### Assigned task
Go over the data and keep only the lines that include "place".

Records from a dataset
- Opening Delimiter -

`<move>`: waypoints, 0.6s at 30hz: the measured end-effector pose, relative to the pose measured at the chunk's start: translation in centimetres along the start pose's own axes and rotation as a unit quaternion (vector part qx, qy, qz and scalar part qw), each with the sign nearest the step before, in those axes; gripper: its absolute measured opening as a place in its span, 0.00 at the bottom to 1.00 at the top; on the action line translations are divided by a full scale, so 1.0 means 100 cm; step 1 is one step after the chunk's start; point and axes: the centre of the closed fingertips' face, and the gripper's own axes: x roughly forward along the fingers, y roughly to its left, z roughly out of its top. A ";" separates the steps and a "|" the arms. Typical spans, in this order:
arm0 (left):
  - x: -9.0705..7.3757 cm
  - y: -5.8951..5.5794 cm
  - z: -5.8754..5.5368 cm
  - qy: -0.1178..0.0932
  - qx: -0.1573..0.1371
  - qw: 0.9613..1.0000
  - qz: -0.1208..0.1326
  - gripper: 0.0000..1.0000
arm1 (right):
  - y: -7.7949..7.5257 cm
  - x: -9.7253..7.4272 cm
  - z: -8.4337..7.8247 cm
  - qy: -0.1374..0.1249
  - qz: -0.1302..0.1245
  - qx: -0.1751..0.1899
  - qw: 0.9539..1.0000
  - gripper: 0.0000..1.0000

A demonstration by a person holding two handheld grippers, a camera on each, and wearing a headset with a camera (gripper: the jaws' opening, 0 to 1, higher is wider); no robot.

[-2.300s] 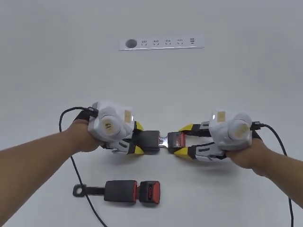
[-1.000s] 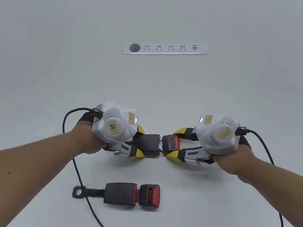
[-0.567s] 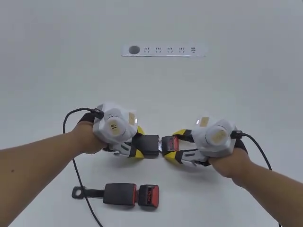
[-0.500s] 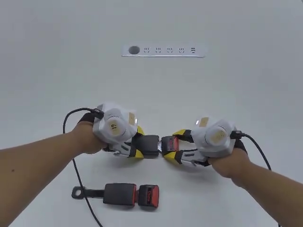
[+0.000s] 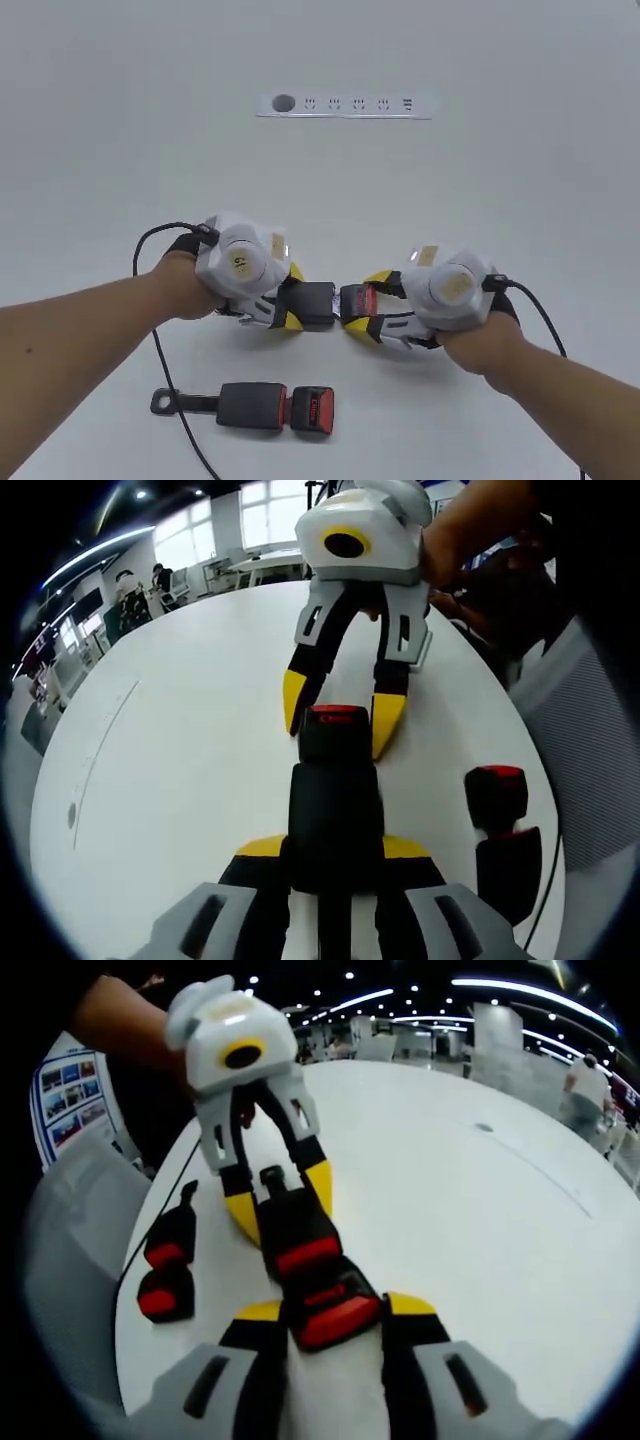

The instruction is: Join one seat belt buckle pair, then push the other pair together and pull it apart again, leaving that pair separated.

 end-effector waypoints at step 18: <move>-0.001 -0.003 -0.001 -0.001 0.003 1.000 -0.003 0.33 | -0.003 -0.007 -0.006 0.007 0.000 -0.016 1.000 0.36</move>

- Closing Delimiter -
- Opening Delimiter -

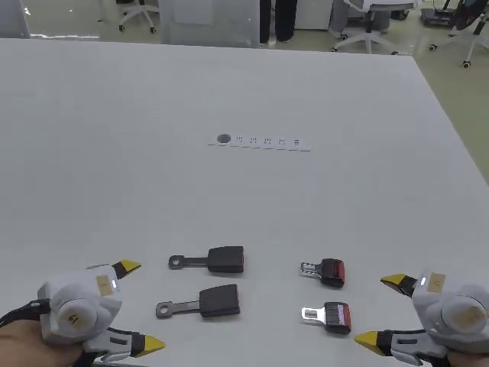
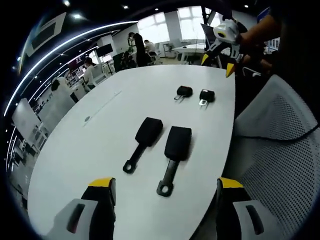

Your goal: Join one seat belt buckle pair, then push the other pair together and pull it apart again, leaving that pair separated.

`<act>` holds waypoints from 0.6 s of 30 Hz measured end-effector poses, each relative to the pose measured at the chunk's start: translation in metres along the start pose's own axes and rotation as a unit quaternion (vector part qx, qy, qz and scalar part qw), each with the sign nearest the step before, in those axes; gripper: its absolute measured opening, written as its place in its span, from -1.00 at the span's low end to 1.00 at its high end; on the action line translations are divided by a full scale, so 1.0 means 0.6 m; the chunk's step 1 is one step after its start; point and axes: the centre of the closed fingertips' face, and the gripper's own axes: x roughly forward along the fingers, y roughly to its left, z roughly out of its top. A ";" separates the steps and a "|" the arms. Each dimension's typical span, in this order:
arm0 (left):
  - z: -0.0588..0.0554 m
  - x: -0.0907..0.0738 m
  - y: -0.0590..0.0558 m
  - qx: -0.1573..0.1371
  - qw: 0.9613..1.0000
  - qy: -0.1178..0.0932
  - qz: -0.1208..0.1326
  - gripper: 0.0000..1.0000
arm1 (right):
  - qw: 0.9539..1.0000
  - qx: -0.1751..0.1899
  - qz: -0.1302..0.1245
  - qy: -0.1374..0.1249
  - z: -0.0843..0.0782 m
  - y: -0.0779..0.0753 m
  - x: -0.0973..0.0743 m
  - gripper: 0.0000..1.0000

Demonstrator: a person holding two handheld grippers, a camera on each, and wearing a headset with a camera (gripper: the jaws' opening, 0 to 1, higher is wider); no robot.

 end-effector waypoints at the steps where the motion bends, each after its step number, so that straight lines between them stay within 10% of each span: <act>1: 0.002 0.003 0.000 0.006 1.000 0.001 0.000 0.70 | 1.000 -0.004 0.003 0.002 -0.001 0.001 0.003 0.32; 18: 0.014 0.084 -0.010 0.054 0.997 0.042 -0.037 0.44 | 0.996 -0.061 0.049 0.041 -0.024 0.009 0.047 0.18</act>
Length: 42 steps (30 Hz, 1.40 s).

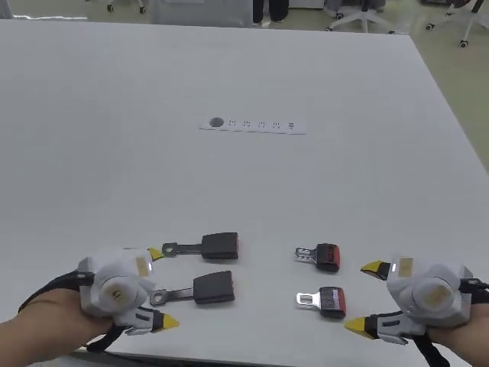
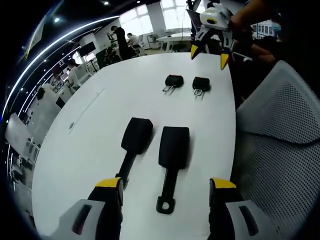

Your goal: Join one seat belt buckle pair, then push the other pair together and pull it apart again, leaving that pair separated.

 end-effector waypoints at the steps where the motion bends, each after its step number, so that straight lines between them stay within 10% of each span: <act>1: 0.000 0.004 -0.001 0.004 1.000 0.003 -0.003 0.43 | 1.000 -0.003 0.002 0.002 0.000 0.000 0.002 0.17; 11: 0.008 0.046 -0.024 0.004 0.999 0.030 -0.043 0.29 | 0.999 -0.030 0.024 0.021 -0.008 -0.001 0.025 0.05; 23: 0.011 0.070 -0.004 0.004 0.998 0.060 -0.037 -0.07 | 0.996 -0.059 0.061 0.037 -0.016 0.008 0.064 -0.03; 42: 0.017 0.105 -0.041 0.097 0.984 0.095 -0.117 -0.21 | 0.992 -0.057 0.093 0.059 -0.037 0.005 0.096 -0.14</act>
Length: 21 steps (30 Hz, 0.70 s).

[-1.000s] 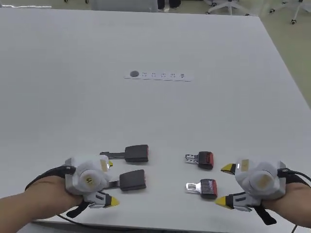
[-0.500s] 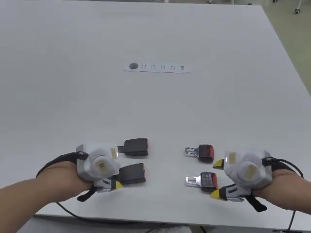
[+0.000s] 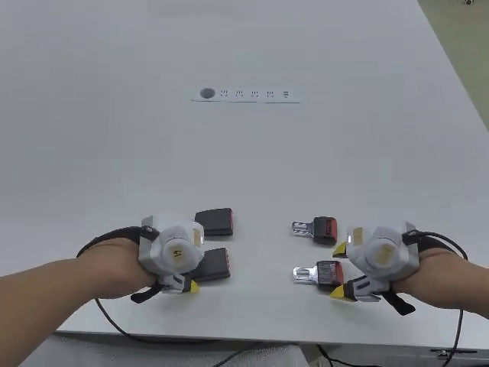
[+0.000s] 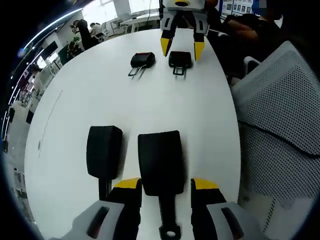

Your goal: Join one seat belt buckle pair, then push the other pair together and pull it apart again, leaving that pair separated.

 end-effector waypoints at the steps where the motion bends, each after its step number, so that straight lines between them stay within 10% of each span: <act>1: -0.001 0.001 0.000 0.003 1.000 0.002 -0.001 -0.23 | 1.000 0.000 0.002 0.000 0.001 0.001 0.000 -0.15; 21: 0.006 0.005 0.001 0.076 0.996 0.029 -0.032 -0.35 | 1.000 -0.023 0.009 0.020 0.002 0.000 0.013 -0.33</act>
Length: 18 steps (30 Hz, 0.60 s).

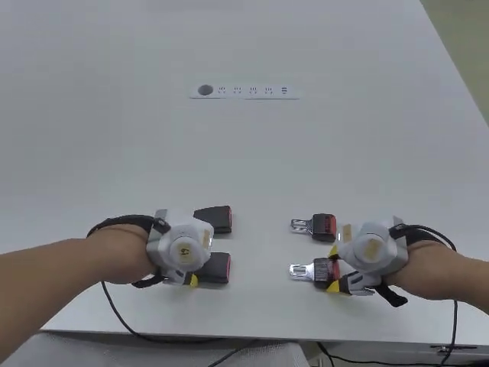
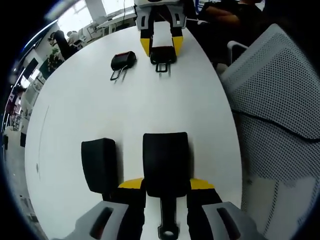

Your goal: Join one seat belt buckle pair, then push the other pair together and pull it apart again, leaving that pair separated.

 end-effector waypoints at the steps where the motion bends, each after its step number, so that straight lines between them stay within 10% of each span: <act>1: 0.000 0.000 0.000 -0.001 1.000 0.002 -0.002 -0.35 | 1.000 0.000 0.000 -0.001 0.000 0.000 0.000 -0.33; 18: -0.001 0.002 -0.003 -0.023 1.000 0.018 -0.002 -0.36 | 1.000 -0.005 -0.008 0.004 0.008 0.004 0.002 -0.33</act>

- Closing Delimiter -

### Exercise solution
`<move>`: waypoints, 0.6s at 30hz: the measured end-effector pose, relative to the pose measured at the chunk's start: translation in centimetres along the start pose's own axes and rotation as a unit quaternion (vector part qx, qy, qz and scalar part qw), each with the sign nearest the step before, in those axes; gripper: its absolute measured opening as a place in its span, 0.00 at the bottom to 1.00 at the top; on the action line translations are divided by a full scale, so 1.0 means 100 cm; step 1 is one step after the chunk's start; point and axes: the centre of the closed fingertips' face, and the gripper's own axes: x roughly forward along the fingers, y roughly to its left, z roughly out of its top. A ";" separates the steps and a "|" the arms. Typical spans, in this order:
`<act>` holds waypoints from 0.6 s of 30 Hz measured end-effector poses, each relative to the pose measured at the chunk's start: translation in metres along the start pose's own axes and rotation as a unit quaternion (vector part qx, qy, qz and scalar part qw), each with the sign nearest the step before, in those axes; gripper: its absolute measured opening, written as its place in its span, from -1.00 at the span's low end to 1.00 at its high end; on the action line translations are divided by a full scale, so 1.0 means 0.6 m; the chunk's step 1 is one step after its start; point and axes: the centre of the closed fingertips' face, and the gripper's own axes: x roughly forward along the fingers, y roughly to its left, z roughly out of its top. A ";" separates the steps and a "|" the arms. Each dimension's typical span, in this order:

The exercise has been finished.